Once you catch the automated testing itch you want to write test for everything. But should we use the same strategy for every piece of software? The conclusion that I’ve come to is no. While I’m completely committed to the practice of TDD and aggressive test coverage, I’ve found that legacy software needs to be approached strategically.
Wikipedia defines a “legacy system” as
...an old method, technology, computer system, or application program that continues to be used, typically because it still functions for the users' needs, even though newer technology or more efficient methods of performing a task are now available. http://en.wikipedia.org/wiki/Legacy_software
For this article I’ll be using a much narrower definition of this phrase. For this post “legacy software” is software that was written without automated tests.
After I drank the TDD kool-aid I wanted to write tests for everything. As the Technical Lead on a legacy system I began back-filling this application with tests.
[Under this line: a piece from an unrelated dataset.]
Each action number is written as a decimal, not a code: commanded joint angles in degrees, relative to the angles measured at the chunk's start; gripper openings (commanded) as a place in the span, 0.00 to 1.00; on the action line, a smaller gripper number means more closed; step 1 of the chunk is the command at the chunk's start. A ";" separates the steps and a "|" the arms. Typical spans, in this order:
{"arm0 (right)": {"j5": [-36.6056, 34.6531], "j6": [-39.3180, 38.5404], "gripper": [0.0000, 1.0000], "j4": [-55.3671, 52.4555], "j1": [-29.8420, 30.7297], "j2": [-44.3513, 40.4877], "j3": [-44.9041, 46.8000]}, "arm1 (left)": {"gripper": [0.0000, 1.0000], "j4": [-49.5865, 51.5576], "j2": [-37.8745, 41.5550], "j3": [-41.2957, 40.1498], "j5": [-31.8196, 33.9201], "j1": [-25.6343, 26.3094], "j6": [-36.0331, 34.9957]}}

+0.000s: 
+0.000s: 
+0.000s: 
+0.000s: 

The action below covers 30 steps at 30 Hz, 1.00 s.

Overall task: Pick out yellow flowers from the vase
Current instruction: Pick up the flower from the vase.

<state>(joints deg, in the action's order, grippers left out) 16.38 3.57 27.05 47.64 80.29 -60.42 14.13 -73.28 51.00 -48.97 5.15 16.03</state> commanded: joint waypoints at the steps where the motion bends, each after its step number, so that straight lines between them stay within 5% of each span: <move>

After a short amount of time I realized that I was fitting this app with a large pair of cement shoes.
As an committed agilist I was undermining my ability to respond to change by adding unit tests. Blindly applying a valuable practice was harming one of my core values. I was writing unit tests for code that may not be correct or even executed in production. This large enterprise application contained hundreds of thousands of lines of code. Spaghetti code that had not been tamed by test assertions.
Backward engineering unit test for each method was time consuming and mindless. Instead of designing tests that were expressive and reflected business requirements, I found myself creating awkward, confusing, poorly named tests. In many cases the code could not be tested without changing the very code that I was testing. As I was diligently slogging through the code I realized that I was not adding value to this application. In fact, I was pouring cement around poorly written code.
Up until now I have been talking about unit tests. These are the most common type of automated tests but they are not the only ones. There are three types of tests: unit, integration and customer. I’m sure that someone will disagree with this narrow breakdown. Nevertheless, understanding this breakdown will help us understand how to test legacy systems. Unit tests verify a single piece of functionality in complete isolation. On the other hand, integration tests assert related functionality working together. Lastly, customer tests assert the behavior of the software from the user’s perspective.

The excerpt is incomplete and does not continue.